Prompt:
Retype, exactly as they stand, the lines from the start of the data to the line that contains "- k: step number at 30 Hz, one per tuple", both ends included. Leave the pictures out.

Records contained in a dataset:
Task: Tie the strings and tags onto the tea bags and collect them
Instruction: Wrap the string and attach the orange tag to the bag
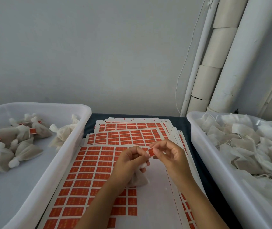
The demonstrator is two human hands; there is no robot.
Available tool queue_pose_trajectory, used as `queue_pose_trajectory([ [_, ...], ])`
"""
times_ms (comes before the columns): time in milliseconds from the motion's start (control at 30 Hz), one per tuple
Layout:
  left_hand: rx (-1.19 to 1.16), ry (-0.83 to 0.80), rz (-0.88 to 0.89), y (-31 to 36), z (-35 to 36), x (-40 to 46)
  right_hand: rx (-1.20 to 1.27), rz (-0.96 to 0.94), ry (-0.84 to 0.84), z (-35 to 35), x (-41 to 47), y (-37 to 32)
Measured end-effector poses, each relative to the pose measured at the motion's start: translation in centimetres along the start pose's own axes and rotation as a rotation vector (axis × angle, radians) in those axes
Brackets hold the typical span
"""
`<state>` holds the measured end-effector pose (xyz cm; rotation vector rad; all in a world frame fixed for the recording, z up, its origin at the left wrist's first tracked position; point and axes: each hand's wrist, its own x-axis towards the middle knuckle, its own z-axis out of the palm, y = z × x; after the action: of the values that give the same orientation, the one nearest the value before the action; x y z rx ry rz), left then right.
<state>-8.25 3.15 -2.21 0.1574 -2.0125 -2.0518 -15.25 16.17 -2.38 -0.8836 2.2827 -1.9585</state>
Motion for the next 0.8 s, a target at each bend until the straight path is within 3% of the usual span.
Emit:
queue_pose_trajectory([
  [333,0.042,0.015,0.0,-0.3,0.1,0.13,-0.062,0.008,0.002,0.06,0.01,0.06],
  [733,-0.074,-0.022,0.008,-0.19,0.11,-0.05,-0.121,-0.054,0.009,0.15,-0.15,-0.29],
  [800,0.002,-0.019,0.048,-0.26,0.19,-0.03,-0.135,-0.068,0.009,0.3,-0.21,-0.39],
])
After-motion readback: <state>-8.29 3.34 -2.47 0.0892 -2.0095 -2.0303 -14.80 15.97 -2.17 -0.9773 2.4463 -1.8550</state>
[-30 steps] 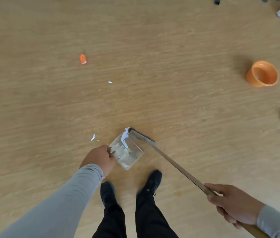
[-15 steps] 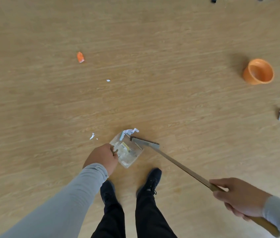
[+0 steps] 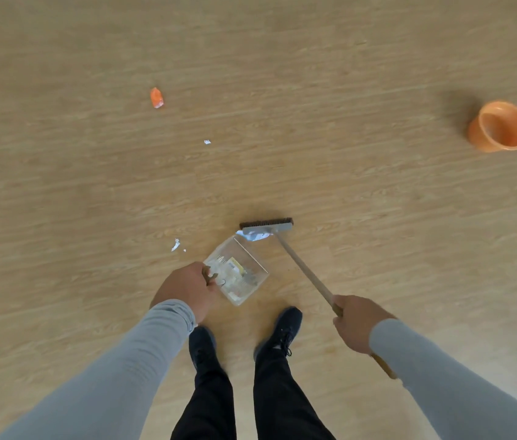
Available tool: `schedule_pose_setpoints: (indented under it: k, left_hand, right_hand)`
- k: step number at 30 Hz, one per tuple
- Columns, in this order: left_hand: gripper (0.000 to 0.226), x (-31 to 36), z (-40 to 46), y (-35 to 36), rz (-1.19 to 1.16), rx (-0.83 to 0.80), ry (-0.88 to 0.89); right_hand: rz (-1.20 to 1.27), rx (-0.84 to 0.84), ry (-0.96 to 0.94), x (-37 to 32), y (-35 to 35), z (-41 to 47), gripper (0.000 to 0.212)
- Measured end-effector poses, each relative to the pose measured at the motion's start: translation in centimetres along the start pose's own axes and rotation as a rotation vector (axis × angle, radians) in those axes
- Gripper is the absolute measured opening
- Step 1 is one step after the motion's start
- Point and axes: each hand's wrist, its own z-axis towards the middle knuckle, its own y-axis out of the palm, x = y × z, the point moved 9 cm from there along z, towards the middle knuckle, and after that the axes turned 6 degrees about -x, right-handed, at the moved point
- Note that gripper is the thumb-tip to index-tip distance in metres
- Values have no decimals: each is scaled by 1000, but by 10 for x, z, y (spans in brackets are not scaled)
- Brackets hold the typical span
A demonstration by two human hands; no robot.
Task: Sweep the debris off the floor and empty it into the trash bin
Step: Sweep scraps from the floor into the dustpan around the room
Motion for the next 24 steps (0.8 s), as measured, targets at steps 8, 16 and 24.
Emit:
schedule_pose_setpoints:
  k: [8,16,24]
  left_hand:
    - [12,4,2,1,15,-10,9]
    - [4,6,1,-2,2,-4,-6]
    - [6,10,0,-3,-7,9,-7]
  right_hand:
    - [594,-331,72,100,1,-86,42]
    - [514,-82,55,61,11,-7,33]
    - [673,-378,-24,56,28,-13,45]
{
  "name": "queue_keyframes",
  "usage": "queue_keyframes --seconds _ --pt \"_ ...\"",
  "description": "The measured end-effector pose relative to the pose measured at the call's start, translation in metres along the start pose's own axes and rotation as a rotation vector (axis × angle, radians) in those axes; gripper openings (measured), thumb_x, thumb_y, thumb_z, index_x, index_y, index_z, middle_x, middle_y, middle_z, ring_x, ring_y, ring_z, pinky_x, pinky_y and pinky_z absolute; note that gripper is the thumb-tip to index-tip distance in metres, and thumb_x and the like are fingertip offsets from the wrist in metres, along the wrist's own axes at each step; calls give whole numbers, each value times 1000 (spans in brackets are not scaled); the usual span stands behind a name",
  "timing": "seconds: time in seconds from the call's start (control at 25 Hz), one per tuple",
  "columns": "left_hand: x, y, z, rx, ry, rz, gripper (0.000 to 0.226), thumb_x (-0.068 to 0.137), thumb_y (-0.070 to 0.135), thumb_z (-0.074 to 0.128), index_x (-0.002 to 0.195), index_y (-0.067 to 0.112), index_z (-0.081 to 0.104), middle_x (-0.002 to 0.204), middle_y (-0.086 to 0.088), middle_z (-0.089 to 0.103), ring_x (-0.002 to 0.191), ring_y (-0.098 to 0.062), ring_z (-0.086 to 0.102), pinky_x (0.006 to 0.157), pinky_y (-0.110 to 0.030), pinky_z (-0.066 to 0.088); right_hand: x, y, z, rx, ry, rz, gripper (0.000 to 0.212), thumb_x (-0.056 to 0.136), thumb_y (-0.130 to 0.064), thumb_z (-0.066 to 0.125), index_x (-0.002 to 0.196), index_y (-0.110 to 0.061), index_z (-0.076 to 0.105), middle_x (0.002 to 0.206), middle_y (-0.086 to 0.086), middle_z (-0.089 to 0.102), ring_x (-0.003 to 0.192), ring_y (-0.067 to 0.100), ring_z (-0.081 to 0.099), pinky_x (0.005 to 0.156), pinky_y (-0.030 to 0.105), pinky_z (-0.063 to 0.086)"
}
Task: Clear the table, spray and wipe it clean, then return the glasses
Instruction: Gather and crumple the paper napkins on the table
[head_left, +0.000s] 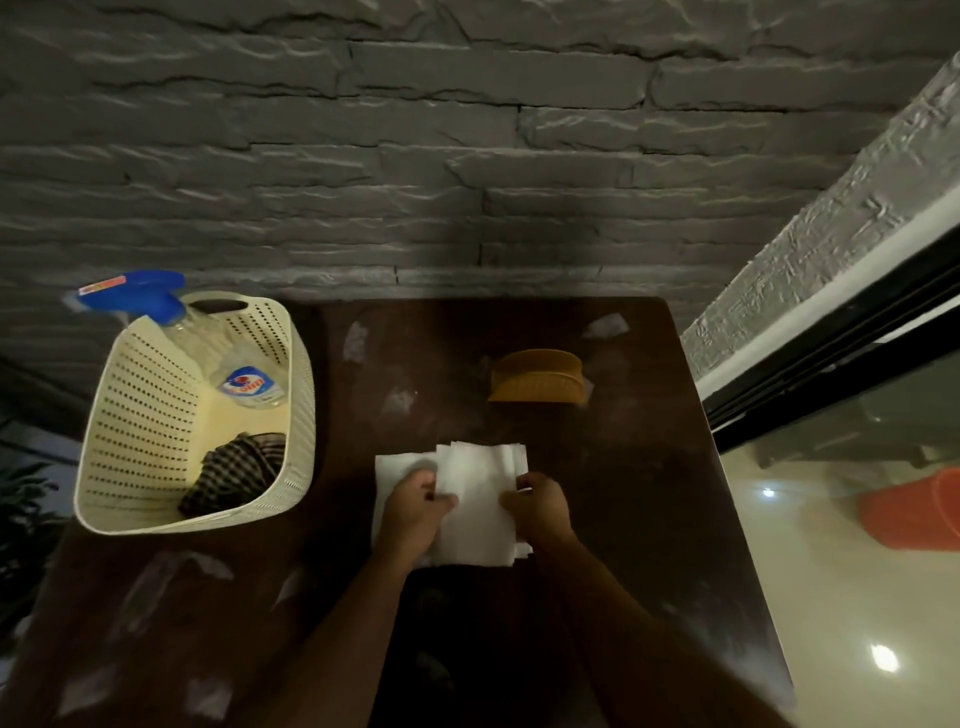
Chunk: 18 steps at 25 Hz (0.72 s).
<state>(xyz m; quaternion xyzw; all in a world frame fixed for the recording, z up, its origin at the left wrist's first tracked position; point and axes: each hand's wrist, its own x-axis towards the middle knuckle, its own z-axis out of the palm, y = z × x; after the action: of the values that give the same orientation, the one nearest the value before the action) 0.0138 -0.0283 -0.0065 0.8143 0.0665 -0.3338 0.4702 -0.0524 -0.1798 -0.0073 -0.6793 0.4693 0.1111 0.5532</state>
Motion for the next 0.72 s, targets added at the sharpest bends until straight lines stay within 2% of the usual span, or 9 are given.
queue_keyframes --seconds 0.08,0.2,0.32,0.4,0.44,0.48,0.56,0.6,0.72 --pt "3 0 4 63 18 -2 31 84 19 71 113 19 60 106 0 69 98 -19 64 88 -41 54 1 -1 2 -10 34 1 15 82 -14 69 90 -20 58 90 0 63 79 16 63 63 34 57" --pt "3 3 8 20 29 -13 48 84 21 71 128 20 53 123 -2 63 110 -20 59 95 -40 51 -1 -5 2 -64 54 -46 28 83 -19 69 109 -17 58 93 -5 60 83 13 61 67 29 54" --pt "-9 21 6 2 91 84 52 85 18 70 133 17 50 123 1 60 105 -11 54 82 -23 47 -13 -10 1 -167 159 -137 34 84 -25 67 116 -19 56 104 -4 59 91 14 60 70 26 50" --pt "-21 35 3 142 162 250 49 86 18 69 131 18 51 117 2 63 97 -6 55 71 -14 44 -25 -17 7 -224 236 -213 24 85 -34 65 104 -21 59 100 -7 61 87 11 61 71 27 52" --pt "-26 40 2 238 171 324 49 87 19 68 132 21 49 112 3 65 93 -4 58 66 -11 43 -32 -23 11 -155 193 -234 21 88 -41 61 95 -21 62 92 -5 64 81 12 63 69 29 54" --pt "-30 45 3 326 153 367 50 89 22 65 134 24 45 106 4 67 87 -3 60 60 -10 43 -38 -30 16 -25 81 -223 29 91 -47 55 89 -19 64 84 -1 68 76 15 66 68 32 57" --pt "-37 53 7 435 90 389 51 95 24 56 141 30 35 98 6 66 78 -1 59 53 -11 41 -47 -40 23 221 -160 -140 46 95 -51 45 91 -12 69 82 7 73 79 22 71 74 38 59" --pt "-38 53 8 449 54 389 52 97 23 54 144 31 32 97 6 66 77 0 58 52 -11 42 -48 -42 23 290 -217 -108 47 96 -49 46 94 -8 69 84 8 74 83 23 72 77 40 59" --pt "-37 44 4 267 -96 361 59 93 20 61 143 34 33 103 9 69 87 0 62 66 -13 49 -35 -32 18 344 -181 -39 34 95 -35 54 99 -4 67 95 19 72 89 31 70 83 49 55"
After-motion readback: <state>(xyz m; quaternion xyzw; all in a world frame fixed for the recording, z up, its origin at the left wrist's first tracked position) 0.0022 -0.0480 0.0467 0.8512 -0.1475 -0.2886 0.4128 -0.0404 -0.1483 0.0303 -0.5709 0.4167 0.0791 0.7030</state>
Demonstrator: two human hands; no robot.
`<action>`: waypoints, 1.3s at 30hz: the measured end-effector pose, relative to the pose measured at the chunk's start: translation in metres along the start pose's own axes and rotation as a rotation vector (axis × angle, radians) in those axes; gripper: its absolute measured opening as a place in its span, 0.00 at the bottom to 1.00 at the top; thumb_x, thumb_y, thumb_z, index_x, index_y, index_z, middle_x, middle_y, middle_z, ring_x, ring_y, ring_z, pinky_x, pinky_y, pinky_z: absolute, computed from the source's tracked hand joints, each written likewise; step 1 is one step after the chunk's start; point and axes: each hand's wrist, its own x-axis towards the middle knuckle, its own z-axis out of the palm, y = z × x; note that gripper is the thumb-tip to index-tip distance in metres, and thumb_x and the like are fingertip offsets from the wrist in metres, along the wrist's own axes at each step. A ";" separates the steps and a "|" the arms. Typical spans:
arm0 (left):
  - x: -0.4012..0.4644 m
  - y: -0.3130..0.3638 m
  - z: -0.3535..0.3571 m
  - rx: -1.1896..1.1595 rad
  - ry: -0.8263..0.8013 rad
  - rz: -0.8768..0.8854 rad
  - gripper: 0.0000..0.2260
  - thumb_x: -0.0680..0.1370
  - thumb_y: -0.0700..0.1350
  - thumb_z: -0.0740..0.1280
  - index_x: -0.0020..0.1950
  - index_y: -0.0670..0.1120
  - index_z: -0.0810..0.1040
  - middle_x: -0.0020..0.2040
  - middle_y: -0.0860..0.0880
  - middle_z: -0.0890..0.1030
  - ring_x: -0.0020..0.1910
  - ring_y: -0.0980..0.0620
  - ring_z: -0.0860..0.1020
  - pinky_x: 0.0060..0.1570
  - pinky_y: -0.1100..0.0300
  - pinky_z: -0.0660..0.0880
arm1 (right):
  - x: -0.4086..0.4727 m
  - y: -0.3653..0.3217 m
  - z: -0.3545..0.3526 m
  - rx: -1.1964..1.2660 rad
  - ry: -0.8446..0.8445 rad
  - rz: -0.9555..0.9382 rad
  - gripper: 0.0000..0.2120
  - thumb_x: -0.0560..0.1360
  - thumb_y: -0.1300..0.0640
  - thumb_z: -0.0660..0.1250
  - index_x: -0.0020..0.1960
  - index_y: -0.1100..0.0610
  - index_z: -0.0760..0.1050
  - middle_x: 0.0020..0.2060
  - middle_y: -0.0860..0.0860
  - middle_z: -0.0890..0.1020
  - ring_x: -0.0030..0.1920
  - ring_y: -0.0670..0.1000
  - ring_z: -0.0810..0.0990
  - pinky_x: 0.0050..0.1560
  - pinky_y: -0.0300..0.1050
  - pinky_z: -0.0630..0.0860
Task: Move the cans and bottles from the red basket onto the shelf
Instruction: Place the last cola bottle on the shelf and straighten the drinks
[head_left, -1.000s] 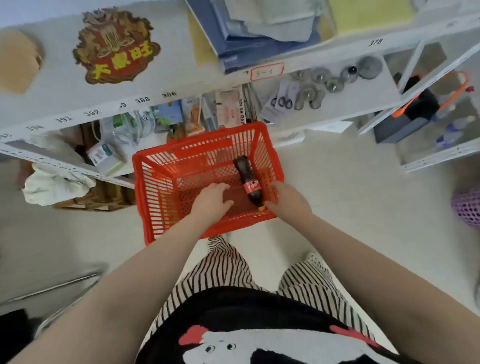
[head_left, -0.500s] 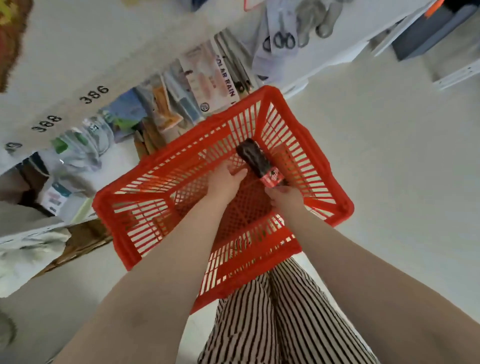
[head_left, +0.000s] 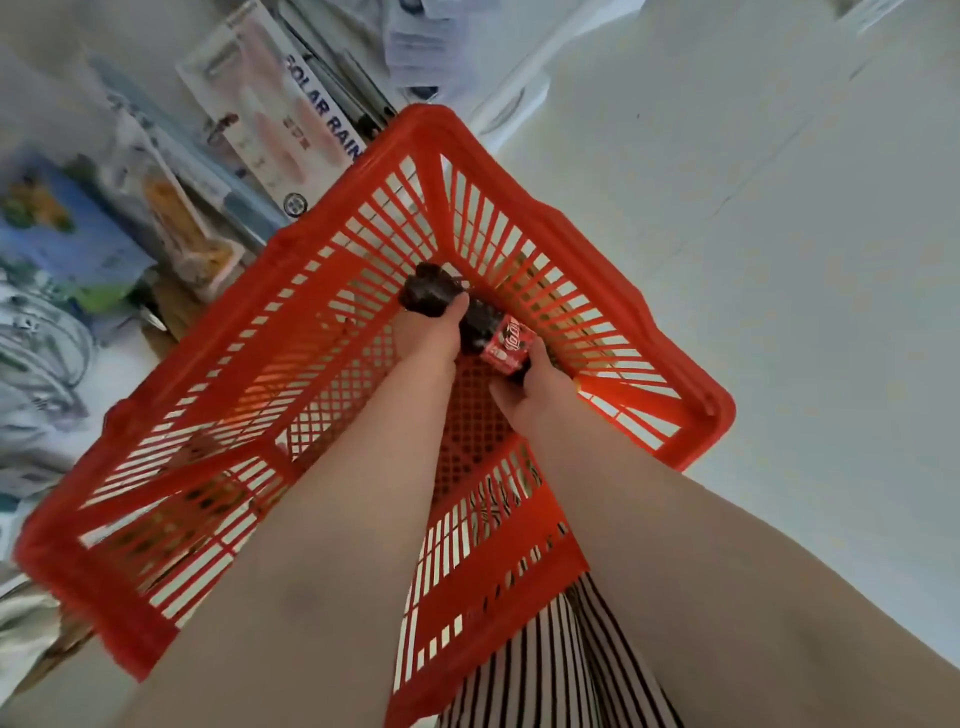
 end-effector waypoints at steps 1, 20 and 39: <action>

Solution for this problem:
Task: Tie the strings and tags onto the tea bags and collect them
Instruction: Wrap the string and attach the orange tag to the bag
The demonstrator is two human hands; there is no robot.
Available tool queue_pose_trajectory, used as `queue_pose_trajectory([ [_, ...], ])`
"""
times_ms (comes before the columns): time in milliseconds from the motion's start (control at 30 Hz), one per tuple
Layout:
  left_hand: rx (-1.19 to 1.16), ry (-0.83 to 0.80), rz (-0.88 to 0.89), y (-31 to 36), z (-35 to 36), x (-40 to 46)
  right_hand: rx (-1.20 to 1.27), rz (-0.96 to 0.94), ry (-0.84 to 0.84), z (-35 to 35), x (-41 to 47), y (-37 to 32)
Measured end-effector poses, each relative to the pose measured at the motion's start: translation in centimetres along the start pose's own axes and rotation as a rotation vector (axis × angle, radians) in those axes
Brackets hold the typical span
"""
`<state>` holds the measured end-effector pose (xyz cm; rotation vector rad; all in a world frame fixed for the recording, z up, its origin at the left wrist's first tracked position; point and axes: each hand's wrist, its own x-axis towards the middle knuckle, its own z-axis out of the palm, y = z × x; after the action: of the values that give the same orientation, the one nearest the value before the action; x y z rx ry rz), left then right.
<state>-8.25 3.15 -2.21 0.1574 -2.0125 -2.0518 -15.25 16.17 -2.38 -0.8836 2.2827 -1.9585</state>
Motion for the next 0.8 s, a target at each bend until the straight path is within 3% of the usual span.
Emit:
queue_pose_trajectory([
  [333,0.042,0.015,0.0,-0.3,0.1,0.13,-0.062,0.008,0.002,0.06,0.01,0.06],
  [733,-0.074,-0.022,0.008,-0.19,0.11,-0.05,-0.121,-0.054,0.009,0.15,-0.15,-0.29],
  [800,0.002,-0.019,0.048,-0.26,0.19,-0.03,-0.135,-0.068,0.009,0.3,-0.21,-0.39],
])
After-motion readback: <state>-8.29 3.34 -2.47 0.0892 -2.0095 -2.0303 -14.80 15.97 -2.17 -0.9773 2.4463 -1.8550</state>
[-30 steps] 
[-15 steps] 
[+0 steps] 
Available tool: `schedule_pose_setpoints: (indented under it: k, left_hand, right_hand)`
- k: step number at 30 Hz, one per tuple

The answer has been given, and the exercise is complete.